Kevin has graciously allowed me to champion this post as deadlines are not his expertise. He only knows the deadline for when he has to use the litterbox. For me, everyday for the past few years have hosted a deadline in some fashion. Some of the deadlines heavy and serious, others were little items that could jeopardize the project later on. The need for the team and myself to produce quickly and efficiently is staggering when I take the time to reflect on my work history.
The adrenaline spikes, anxiety, snacking on treats to fuel the buzz of being "in-the-zone" of concentration and neuron connecting extravaganza, can be so fierce that you don't even have time to use the litterbox.
I am no expert in managing the pressure of a deadline unfortunately because I function better under pressure of time constraints. Responding to this pressure does not mean that I am always happy or performing with the attention to details to my satisfaction. If you are a high-performer under pressure, the upper management will notice and then you always have work and then more work which can cause work fatigue and burnout. If you are not a high-performer, but your quality is great, then there is a place for that too, but it should be on projects with larger budgets and fussy clients. However, if you are none of the above, then you are a seat-warmer then I hope that you are the office clown so there is a need to keep you around.
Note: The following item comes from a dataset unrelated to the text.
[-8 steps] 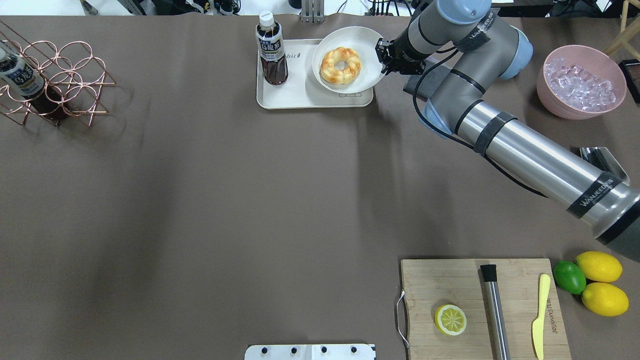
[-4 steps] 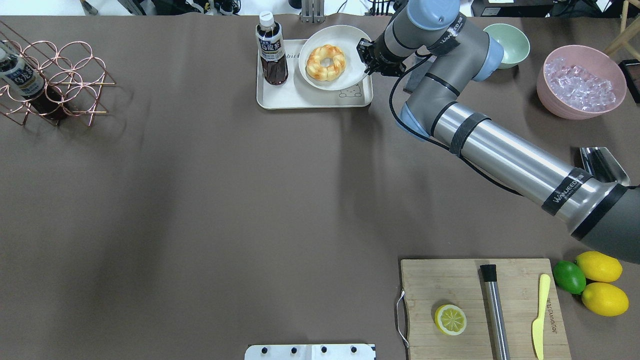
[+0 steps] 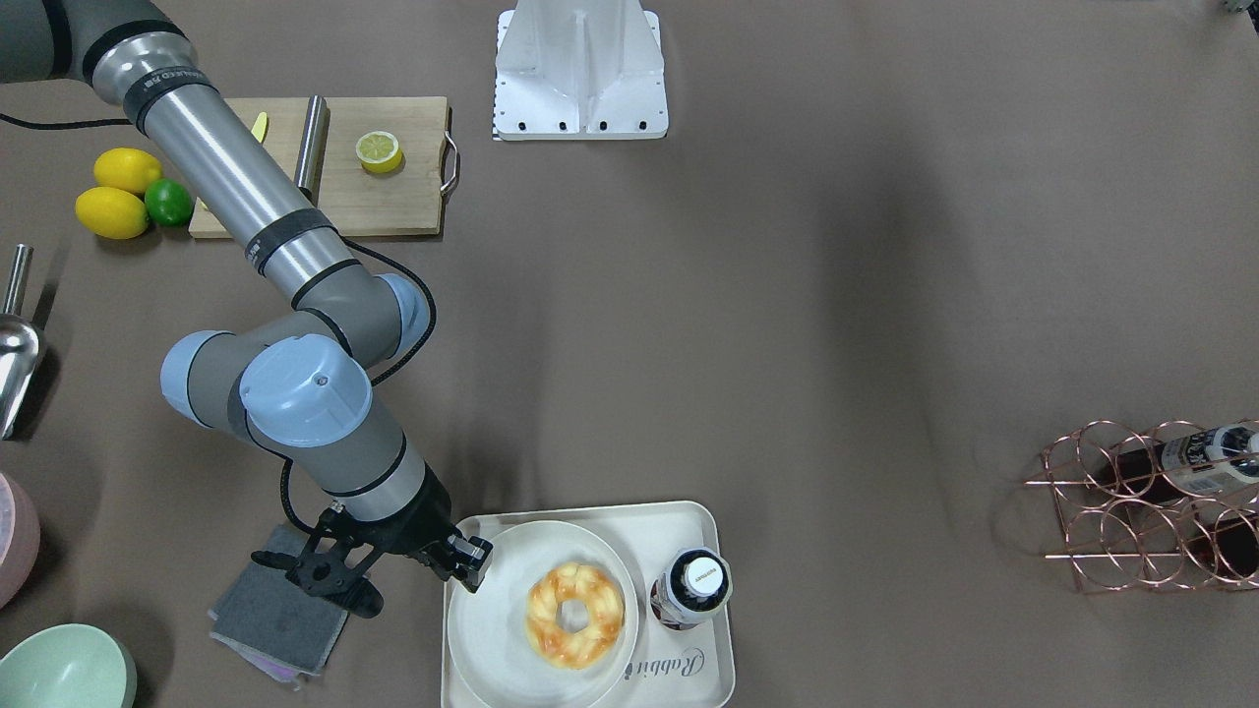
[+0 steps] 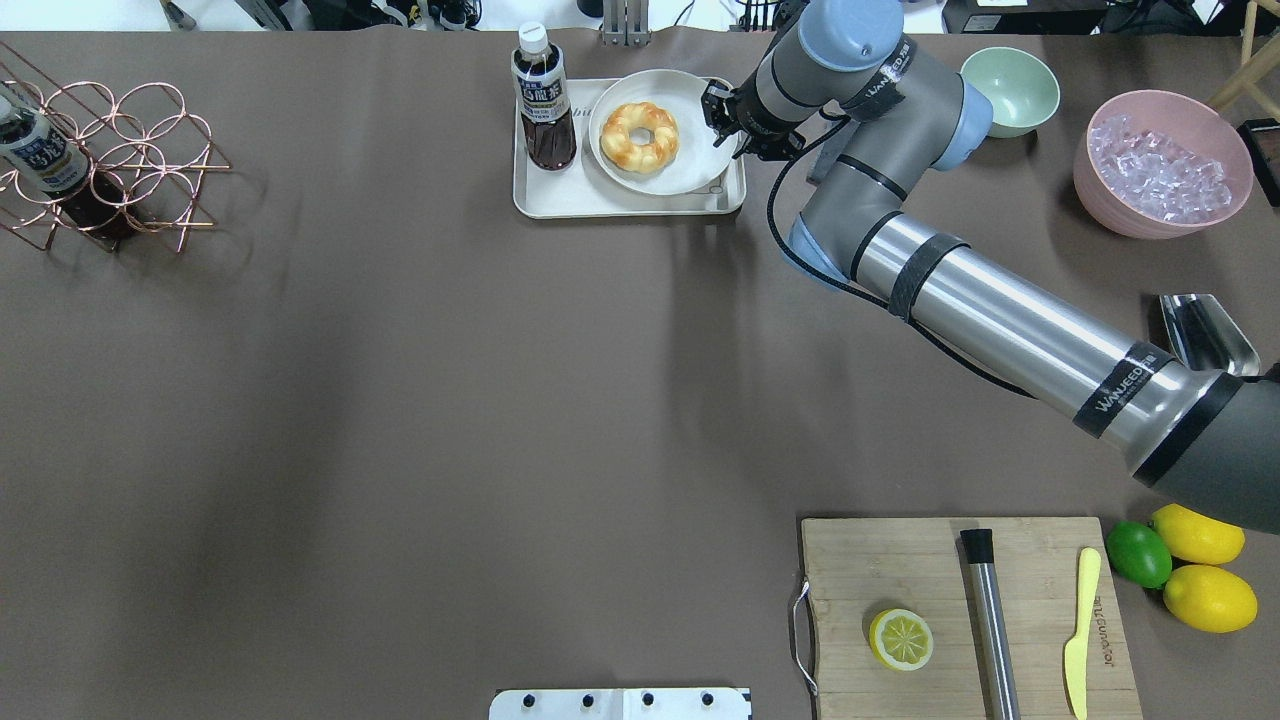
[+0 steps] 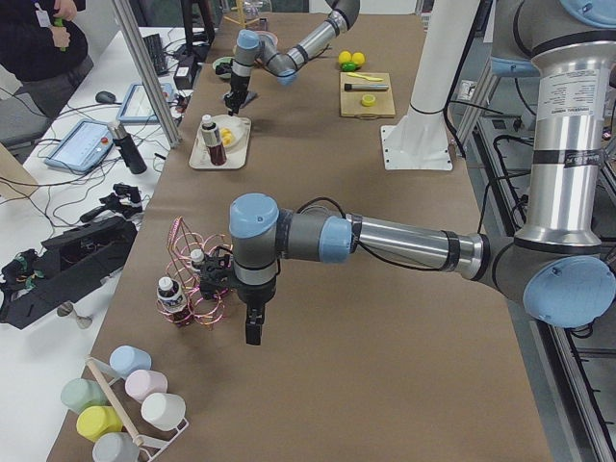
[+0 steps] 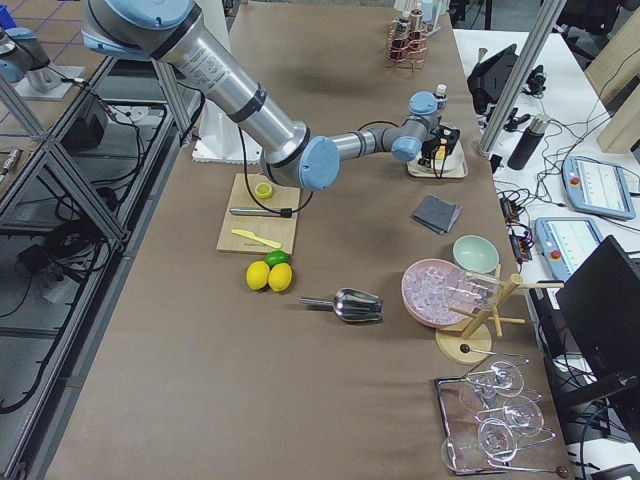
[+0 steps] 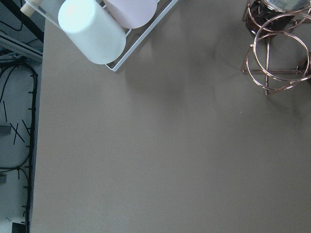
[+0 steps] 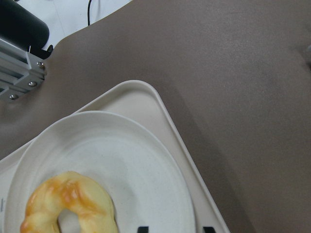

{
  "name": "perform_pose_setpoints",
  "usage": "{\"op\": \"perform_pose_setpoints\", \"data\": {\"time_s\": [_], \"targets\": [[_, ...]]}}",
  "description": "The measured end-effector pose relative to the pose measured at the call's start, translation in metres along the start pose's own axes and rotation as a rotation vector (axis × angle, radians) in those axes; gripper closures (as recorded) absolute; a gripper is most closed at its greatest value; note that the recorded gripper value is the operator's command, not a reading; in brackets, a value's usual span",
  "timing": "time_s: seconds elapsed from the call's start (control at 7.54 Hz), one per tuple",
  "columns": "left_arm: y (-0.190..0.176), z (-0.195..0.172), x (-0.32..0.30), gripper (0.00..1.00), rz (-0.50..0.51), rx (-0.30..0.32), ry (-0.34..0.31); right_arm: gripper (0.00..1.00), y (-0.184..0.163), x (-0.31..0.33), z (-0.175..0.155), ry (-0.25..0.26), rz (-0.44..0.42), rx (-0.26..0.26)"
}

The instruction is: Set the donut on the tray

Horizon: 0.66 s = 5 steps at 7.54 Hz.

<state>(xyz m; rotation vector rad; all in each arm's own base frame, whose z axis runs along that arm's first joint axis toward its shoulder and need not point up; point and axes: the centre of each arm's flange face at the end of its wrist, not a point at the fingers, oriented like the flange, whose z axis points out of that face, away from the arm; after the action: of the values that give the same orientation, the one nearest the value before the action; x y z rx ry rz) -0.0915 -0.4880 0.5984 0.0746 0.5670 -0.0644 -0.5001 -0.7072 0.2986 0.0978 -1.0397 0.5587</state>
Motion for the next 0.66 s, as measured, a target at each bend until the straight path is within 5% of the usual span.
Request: {"op": "perform_pose_setpoints", "data": {"time_s": [0.4, 0.66], "targets": [[0.0, 0.0, 0.0, 0.02, -0.001, -0.001, 0.0, 0.0, -0.01, 0.001, -0.013, -0.014, 0.005, -0.001], [0.0, 0.0, -0.001, 0.02, 0.0, -0.002, 0.0, 0.0, -0.027, 0.039, -0.053, -0.018, -0.067, -0.055]]}}
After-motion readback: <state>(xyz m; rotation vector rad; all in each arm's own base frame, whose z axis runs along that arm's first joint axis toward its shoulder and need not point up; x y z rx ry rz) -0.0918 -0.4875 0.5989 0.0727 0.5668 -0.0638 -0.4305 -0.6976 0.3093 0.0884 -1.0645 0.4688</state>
What I do know about the deadline and anxiety relationship is that the deadlines start from the very top or the leadership team. When these individuals do not understand or listen to issues about the project(s), there is always a less-than-acceptable deadline. Listening to staff and being aware of what can go wrong, team's workloads, and team vacation calendars, can keep deadlines in the realm of realistic. There are clients that pay their bills that you want to have or to keep, who will push and demand the unachievable. In this yes-person client kiss-@ss case, all project players must understand and agree that the requirements for the project exceeds normal. It can be hard to get this agreement of terms in a document signed by the client, but a constant reminder with examples by the project manager can help reinforce what is being expected for a deliverable.
Days upon days of deadlines can leave the team tired and resentful if the rest of the office does not have the same timelines to work towards. Asking team members if they are okay with the constant pressure or allowing for enough time-off to regain energy can help keep high-performers from becoming low-performers. If the high-performers see the rest of the office operate at a different level and they are being rewarded the same, they will loose motivation.
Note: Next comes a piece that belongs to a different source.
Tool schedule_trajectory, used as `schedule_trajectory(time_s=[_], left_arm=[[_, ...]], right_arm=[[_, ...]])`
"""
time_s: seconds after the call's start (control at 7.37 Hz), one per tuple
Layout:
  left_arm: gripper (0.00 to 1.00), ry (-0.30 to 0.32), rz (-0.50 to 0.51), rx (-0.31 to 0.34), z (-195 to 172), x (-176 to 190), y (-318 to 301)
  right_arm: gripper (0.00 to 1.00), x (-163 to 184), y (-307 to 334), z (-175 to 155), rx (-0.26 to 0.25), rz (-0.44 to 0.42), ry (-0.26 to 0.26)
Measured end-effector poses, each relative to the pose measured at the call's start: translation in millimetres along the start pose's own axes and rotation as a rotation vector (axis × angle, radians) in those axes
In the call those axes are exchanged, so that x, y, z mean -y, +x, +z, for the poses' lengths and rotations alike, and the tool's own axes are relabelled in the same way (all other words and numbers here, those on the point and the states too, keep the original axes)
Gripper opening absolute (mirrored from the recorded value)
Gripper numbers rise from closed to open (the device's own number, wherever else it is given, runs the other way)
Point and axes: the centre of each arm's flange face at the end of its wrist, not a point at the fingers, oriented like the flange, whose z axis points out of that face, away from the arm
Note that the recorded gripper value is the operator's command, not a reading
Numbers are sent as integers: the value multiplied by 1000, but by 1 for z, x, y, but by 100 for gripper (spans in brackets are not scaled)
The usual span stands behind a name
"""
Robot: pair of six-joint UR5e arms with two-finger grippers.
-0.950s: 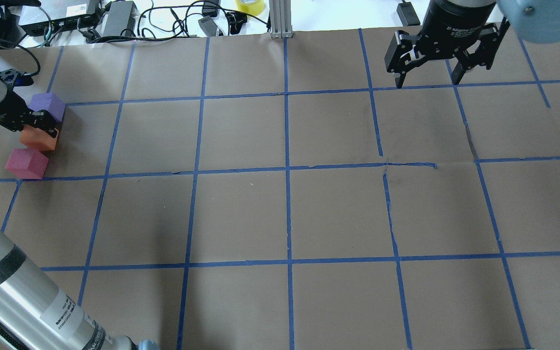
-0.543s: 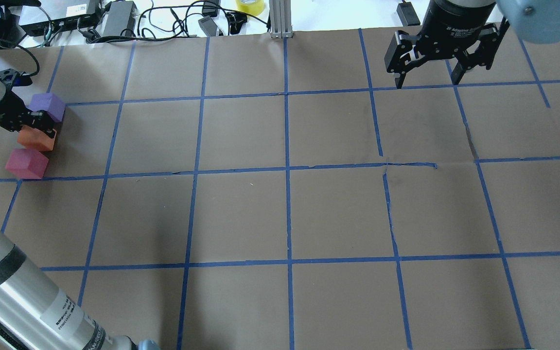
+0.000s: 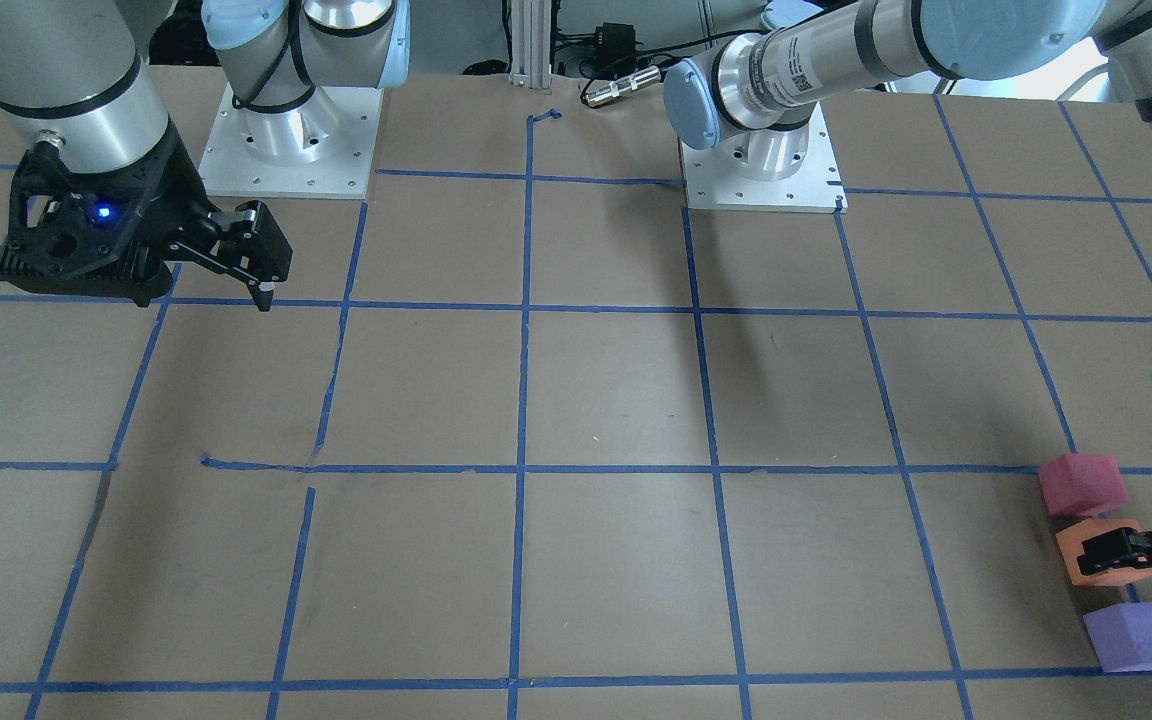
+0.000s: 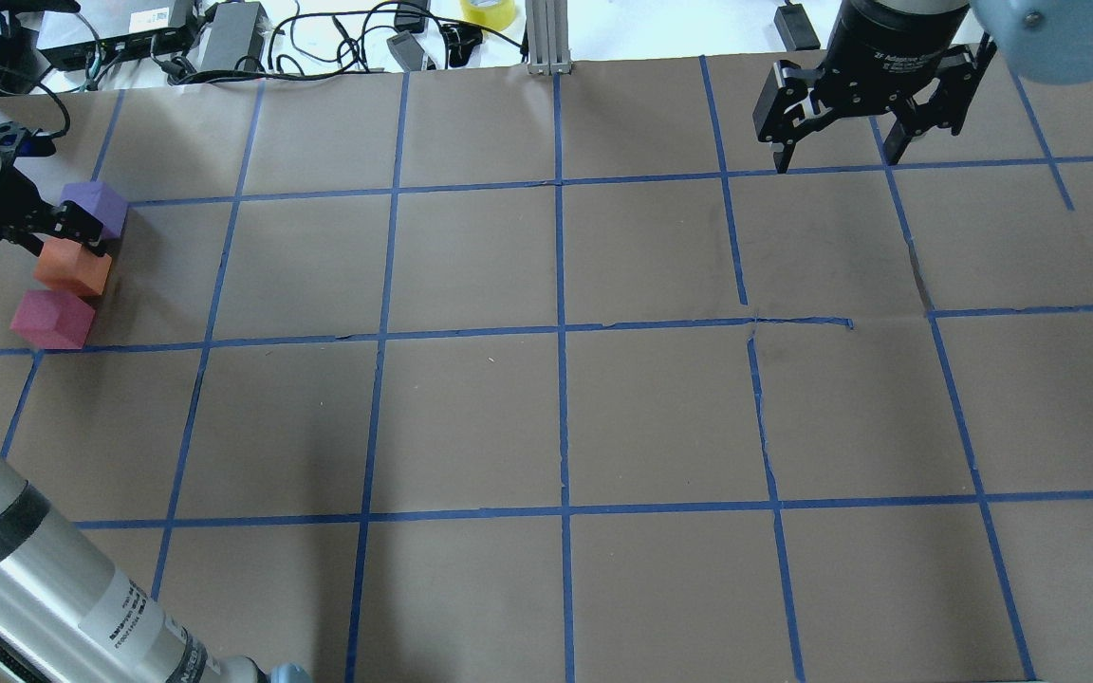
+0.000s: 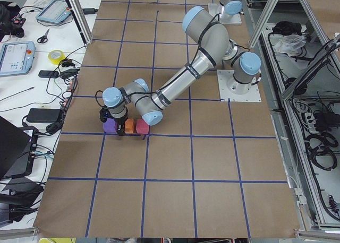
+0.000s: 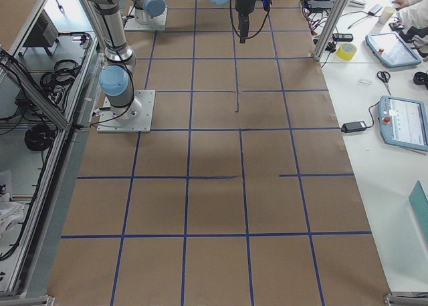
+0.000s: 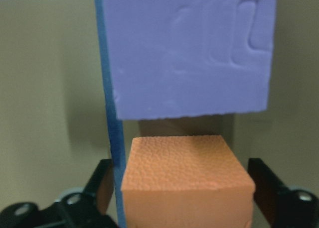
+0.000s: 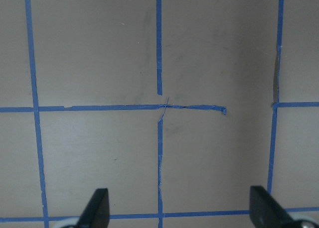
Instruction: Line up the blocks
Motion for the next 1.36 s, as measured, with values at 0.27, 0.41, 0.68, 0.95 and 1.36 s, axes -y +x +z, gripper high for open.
schedule_trajectory(time_s=[0.27, 0.41, 0.68, 0.95, 1.36], left_arm=[[100, 11, 27, 16, -85, -7, 25], [100, 12, 47, 13, -142, -18, 54], [100, 24, 78, 18, -243, -45, 133], [100, 7, -10, 18, -306, -73, 215], [100, 53, 28, 51, -355, -100, 363]], right_arm=[[100, 1, -1, 1, 9, 1, -2], [100, 0, -2, 1, 10, -1, -2], [100, 1, -2, 1, 13, 0, -3], [100, 1, -3, 3, 13, -2, -5], [100, 2, -3, 3, 11, -4, -6]])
Deadlines are here to stay as long as the global economics maintain its intensity. The best we can do is to take the time to properly understand what the project constraints are and what issues will slow us down. If we can improve on the most time consuming tasks, then all the better.
My heartrate is almost at normal as I am almost finished my own deadline. However, I just realized why it is called a deadline...cause they can kill you if you don't manage them.
Fiona Warren - 17 years experience with large high-profile projects and teams.